- **Work instruction**: Filter the data for "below" and copy matching lines.

Items listed in a dataset:
------------------------------

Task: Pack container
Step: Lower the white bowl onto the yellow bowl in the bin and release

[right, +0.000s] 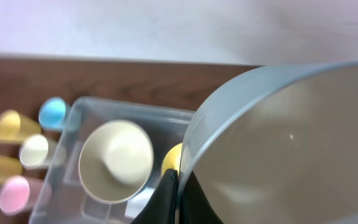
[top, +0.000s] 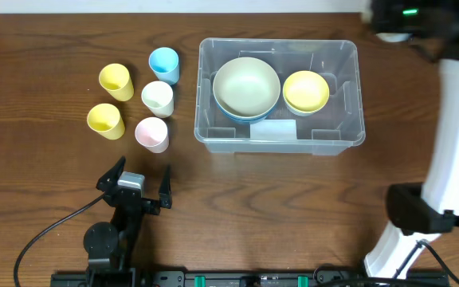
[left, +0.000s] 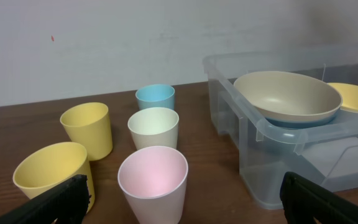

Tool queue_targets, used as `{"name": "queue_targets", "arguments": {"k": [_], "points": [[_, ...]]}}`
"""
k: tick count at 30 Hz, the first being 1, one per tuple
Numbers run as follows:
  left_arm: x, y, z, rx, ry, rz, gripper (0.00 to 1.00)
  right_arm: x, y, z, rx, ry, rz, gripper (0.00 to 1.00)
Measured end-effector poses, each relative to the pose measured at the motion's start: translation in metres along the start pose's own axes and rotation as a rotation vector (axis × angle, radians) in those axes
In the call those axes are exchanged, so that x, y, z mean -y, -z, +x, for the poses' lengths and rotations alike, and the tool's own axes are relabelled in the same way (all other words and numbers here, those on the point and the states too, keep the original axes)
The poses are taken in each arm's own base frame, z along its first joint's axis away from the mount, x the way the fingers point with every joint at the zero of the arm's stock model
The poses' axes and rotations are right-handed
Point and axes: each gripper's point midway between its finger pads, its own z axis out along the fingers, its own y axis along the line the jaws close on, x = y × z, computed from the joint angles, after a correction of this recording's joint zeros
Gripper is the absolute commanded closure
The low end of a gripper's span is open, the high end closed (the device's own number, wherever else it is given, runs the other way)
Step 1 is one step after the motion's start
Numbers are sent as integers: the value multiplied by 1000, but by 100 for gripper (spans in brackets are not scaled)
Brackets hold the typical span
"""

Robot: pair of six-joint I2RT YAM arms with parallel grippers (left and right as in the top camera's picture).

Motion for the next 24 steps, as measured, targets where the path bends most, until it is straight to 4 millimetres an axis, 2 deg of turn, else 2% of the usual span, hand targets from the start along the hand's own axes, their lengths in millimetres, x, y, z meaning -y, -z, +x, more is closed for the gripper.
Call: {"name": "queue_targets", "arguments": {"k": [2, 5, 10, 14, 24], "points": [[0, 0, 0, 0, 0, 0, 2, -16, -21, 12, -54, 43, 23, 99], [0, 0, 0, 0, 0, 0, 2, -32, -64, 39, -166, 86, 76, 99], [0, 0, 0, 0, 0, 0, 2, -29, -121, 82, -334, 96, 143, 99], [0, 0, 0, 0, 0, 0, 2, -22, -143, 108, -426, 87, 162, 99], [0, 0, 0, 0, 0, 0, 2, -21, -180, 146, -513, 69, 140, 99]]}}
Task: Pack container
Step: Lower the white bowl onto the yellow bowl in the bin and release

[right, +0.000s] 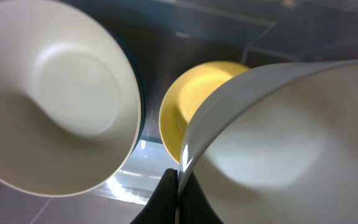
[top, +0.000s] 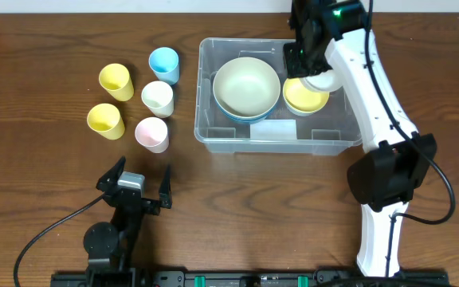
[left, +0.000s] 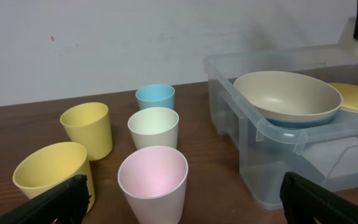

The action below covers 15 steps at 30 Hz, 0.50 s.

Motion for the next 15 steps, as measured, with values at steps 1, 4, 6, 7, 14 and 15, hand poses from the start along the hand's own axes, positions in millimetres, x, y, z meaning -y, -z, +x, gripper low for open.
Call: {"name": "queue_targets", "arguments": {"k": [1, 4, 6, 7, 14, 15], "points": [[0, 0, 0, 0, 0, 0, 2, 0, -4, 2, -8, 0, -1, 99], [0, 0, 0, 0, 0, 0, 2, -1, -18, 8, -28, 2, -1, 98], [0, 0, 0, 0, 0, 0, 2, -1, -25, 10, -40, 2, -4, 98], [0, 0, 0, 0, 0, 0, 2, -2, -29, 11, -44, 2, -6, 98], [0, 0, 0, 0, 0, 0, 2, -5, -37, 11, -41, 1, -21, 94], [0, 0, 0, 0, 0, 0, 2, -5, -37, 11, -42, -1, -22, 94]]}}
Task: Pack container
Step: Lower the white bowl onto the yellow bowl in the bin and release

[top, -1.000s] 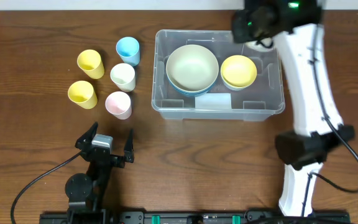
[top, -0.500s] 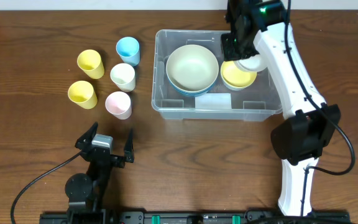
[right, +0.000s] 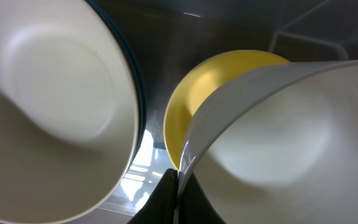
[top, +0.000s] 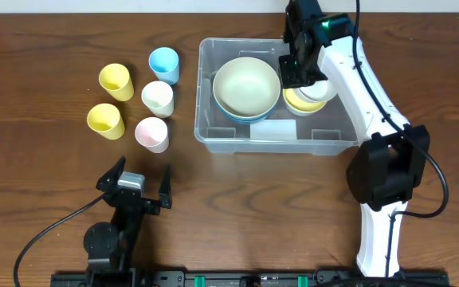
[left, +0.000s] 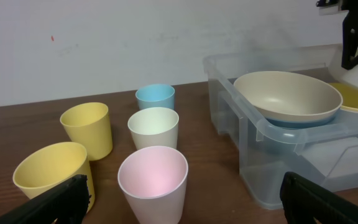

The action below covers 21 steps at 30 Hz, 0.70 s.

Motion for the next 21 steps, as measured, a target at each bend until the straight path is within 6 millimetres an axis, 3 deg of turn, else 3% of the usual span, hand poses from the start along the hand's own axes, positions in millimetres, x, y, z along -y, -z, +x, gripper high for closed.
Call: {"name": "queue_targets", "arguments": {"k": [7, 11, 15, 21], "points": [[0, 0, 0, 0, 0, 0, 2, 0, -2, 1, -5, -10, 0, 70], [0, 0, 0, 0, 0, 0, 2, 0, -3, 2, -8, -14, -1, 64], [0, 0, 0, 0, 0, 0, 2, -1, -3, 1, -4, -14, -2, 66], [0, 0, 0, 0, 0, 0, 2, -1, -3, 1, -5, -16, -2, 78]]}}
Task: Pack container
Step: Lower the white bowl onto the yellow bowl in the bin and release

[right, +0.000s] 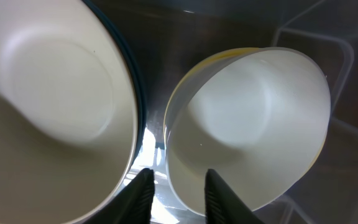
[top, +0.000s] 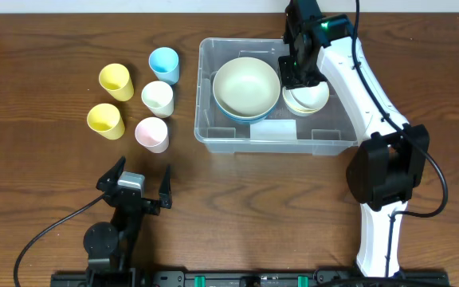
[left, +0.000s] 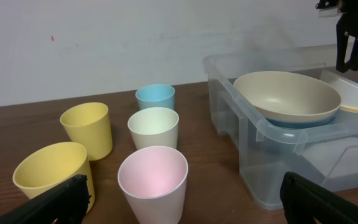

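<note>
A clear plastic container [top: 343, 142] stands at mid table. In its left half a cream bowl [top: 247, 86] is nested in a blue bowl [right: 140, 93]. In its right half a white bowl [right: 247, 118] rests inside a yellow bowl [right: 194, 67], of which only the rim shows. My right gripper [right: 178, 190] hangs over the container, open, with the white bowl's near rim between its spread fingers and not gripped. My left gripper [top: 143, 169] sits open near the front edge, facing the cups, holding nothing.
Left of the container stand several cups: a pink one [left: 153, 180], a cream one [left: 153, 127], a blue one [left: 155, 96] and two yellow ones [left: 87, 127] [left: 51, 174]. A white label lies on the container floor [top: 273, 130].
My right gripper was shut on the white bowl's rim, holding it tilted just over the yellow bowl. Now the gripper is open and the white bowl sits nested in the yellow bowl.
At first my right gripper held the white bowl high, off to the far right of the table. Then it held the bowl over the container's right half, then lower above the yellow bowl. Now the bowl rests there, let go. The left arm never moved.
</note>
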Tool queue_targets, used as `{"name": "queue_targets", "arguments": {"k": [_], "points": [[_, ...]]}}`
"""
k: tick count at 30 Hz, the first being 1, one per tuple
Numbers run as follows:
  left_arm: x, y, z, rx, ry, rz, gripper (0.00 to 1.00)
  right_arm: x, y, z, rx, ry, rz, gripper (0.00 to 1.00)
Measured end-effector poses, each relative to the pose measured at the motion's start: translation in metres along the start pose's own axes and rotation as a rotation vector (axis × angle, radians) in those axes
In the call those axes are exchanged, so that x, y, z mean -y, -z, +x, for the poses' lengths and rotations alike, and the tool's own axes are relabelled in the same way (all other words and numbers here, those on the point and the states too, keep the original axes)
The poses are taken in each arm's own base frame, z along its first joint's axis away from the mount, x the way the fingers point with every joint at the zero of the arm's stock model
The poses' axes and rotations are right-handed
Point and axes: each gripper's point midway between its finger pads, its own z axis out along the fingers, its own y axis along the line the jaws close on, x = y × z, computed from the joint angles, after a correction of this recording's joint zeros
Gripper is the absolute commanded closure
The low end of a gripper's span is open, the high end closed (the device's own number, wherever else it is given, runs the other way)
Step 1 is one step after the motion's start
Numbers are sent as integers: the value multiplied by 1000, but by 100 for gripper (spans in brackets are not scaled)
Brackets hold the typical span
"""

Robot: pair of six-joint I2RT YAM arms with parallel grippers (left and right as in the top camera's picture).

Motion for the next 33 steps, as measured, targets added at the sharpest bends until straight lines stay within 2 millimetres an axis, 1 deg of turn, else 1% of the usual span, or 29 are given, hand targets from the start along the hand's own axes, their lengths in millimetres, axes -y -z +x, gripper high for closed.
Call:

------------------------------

- **Reply to the task**:
The action below covers 15 steps at 30 Hz, 0.50 s.
The action below covers 21 steps at 30 Hz, 0.70 s.

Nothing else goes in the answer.